10:00 am Rupee and bond
rally:
The rupee and bonds rallied on Thursday after retail inflation
data released after market hours on Wednesday came in above
expectations, but further sharp gains are unlikely as investors expect
the central bank to keep rates on hold in April, dealers said.
The benchmark 10-year bond yield was trading at 8.70 per cent after
opening at 8.68 per cent, according to the central bank's reporting
platform data. It had closed at 8.72 per cent on Wednesday.
9:50 am Relief:
Indian diplomat Devyani Khobragade on Thursday won
dismissal of the indictment against her for visa fraud, with a US judge
ruling she had full diplomatic immunity although prosecutors are not
barred from bringing new charges in future, reports PTI.
District Judge Shira Scheindlin said in her 14-page order that “it is
undisputed” that Ms. Khobragade acquired full diplomatic immunity at
5:47 m. on January 8 after the US State Department approved her
accreditation as a counsellor to India’s mission to the United Nations.

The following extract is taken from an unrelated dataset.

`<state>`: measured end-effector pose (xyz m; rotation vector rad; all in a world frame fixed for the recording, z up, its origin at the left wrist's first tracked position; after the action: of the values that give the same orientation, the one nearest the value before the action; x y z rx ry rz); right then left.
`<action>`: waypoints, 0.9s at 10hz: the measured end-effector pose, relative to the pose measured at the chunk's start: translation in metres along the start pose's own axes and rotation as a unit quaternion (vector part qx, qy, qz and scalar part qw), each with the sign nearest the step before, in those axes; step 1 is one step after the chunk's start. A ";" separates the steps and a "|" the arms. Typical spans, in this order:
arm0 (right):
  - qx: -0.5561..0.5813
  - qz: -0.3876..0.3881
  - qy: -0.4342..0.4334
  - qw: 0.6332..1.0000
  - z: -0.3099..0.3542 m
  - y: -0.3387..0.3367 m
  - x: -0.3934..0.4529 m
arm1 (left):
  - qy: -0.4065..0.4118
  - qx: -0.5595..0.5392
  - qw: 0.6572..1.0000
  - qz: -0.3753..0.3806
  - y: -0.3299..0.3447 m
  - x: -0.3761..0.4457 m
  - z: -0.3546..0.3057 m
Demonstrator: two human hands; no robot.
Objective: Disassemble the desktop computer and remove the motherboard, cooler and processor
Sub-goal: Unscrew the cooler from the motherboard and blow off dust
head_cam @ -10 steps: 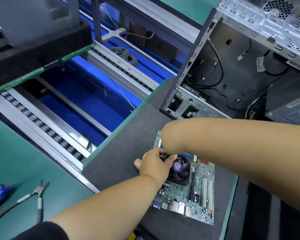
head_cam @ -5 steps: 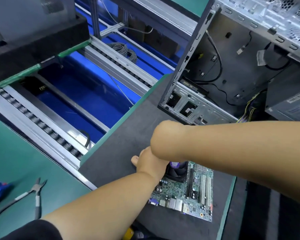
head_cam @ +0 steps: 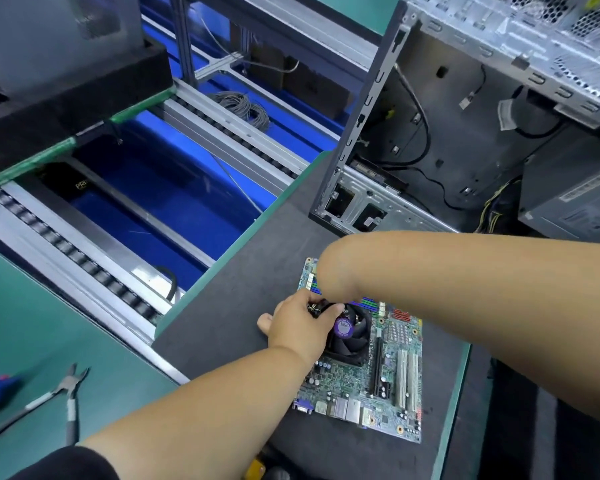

While the indictment was returned on January 9, Ms. Khobragade had the
immunity till she departed from the US for India on the evening of
January 9 and so the prosecutors cannot proceed with the current
indictment.
9:40 am Buzzing:
Shares of Sun Pharmaceutical Industries fell more than 6
percent intraday Thursday on getting USFDA import alert for its
Karkhadi unit. US Food and Drug Administration has given import alert
for all products from this unit.
9:30 am FII View:
Laurence Balanco, CLSA says that despite the
short-term overbought readings we would respect Nifty's conclusive
breakout above 6,383-6,480 resistance. This breakout opens the door for a
move up to the 7,036 area. BHEL, HDFC Bank and L&T have recently
broken out of a multi-month consolidation pattern implying further gains
in the coming weeks.
Bharat Iyer, JP Morgan feels Indian equities currently trade at a 40
percent premium to emerging markets and at the high end of the relative
historic trading band. Consequently, we believe that further sustainable
gains for Indian equities in the benchmark will have to be driven by
superior earnings growth. Our money flow indicator suggests increased
inflows into financials, industrials and consumer discretionary.
Resources and healthcare saw selling.
9:20 am Big fall:
Shares of Infosys are under tremendous selling
pressure, dragging it 9 percent in early trade on Thursday. Investors
are worried about the software company as executive chairman Narayana
Murthy on Wednesday said he is not at all happy at the way Infosys has
performed.
Raising concerns about its growth guidance, he said Infosys hasn’t been
able to cash in on the rupee depreciation and operating margins.
Addressing an investor concall hosted by Barclays, Murthy said, “We
expect to be somewhere between 11.5 percent and 12 percent in our
revenue growth. Much more like 11.5 percent compared to what is being
proclaimed as the Nasscom industry growth rate and that is about 13
percent.”
Don't miss: Jan IIP picks up, Feb CPI eases, but experts don't see rate
cut soon
After holding gains for a long time, the market opened on a negative
note but picked up momentum quickly. After losing over 100 points, the
Sensex is up 29.64 points at 21885.86, and the Nifty is up 13.20 points
at 6530.10.
About 468 shares have advanced, 175 shares declined, and 29 shares are
unchanged.
Infosys falls 8 percent in early trade as Narayana Murthy raised
concerns on its guidance.
The Indian rupee opened higher at 61.02 per dollar on Thursday as
against previous day's closing value of 61.22 a dollar. It immediately
breached 61 level and went upto 60.92 a dollar.
Mohan Shenoi, Kotak Mahindra Bank said continued custodial flows into
stock markets should keep rupee well supported.According to him, the
range for the rupee is seen between 61-61.30/USD today.
US stocks finished little changed on Wednesday, with the Nasdaq up for
the first session in five, as investors grappled with the evolving
situation in Ukraine but shrugged off concern over weakness in China's
economy.
But the bigger concern right now is China. The economic slowdown in
world’s second largest economy is hammering prices of some raw
materials, driving down industrial commodities from copper to iron ore
and coal.
Copper has recovered marginally from 4 year low. After sliding to
session lows of 6376.25$/ton, weakest level since July 2010, LME copper
recovered to end at 6505. Three-month LME copper has shed more than 11
percent this year.
Iron ore prices continue to trade around 18-month lows. Iron ore is down
22 percent so far in 2014 to USD 104.7/tonne raising comparisons to
with the slump in 2012 to below 90, which shut down many miners and left
producers rethinking expansion plans.
In other commodities, Nymex held steady at around USD 98 a barrel in
early Asian trade on Thursday, after plunging more than 2 percent in
their biggest drop in two months overnight as investors turned their
focus to the unfolding geopolitical crisis in Ukraine.
From precious metals space, gold was trading near its highest level in
six months as investors sought to hedge their bets against geopolitical
tensions in Ukraine and economic slowdown fears in China.